Em Caetité, em sua casa natal (foto acima), mantém-se a Fundação Anísio Teixeira, presidida por sua filha Anna Cristina Teixeira Monteiro de Barros, com apoio governamental (Estado e Município) e da iniciativa privada, e a Casa Anísio Teixeira, com biblioteca, museu, cine-teatro e biblioteca móvel. A instituição leva conhecimento e mantém viva a memória do grande educador brasileiro.

No Rio de Janeiro existe o Centro Educacional Anísio Teixeira, escola privada de ensino fundamental e ensino médio, com proposta pedagógica segundo as ideias do educador.

 

Pensamento

Ele expressa em suas ideias uma constante preocupação com uma educação livre de privilégios, que é cada vez mais valorizada.

 

Sou contra a educação como processo exclusivo de formação de uma elite, mantendo a grande maioria da população em estado de analfabetismo e ignorância.

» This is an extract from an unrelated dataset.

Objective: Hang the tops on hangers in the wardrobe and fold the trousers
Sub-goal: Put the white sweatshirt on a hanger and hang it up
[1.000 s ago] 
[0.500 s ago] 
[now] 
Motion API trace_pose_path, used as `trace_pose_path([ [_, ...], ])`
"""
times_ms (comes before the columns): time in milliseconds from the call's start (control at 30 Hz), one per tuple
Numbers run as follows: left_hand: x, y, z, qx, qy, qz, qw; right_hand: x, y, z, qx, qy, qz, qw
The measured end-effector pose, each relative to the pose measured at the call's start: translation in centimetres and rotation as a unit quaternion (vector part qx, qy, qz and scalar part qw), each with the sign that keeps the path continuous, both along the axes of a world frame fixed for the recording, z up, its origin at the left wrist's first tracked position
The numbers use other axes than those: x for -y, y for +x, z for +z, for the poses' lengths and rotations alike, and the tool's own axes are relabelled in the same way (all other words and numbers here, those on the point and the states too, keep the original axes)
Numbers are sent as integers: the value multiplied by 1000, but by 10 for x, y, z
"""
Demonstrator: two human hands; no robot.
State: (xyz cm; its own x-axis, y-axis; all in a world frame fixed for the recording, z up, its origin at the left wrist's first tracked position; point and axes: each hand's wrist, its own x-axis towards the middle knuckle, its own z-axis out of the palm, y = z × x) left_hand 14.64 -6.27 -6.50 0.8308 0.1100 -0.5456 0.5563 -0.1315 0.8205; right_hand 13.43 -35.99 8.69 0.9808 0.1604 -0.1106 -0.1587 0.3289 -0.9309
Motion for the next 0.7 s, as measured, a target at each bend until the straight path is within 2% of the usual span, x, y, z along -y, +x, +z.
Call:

Revolta-me saber que dos cinco milhões que estão na escola, apenas 450.000 conseguem chegar à 4ª série, todos os demais ficando frustrados mentalmente e incapacitados para se integrarem em uma civilização industrial e alcançarem um padrão de vida de simples decência humana.

Choca-me ver o desbarato dos recursos públicos para educação, dispensados em subvenções de toda natureza a atividades educacionais, sem nexo nem ordem, puramente paternalistas ou francamente eleitoreiras“.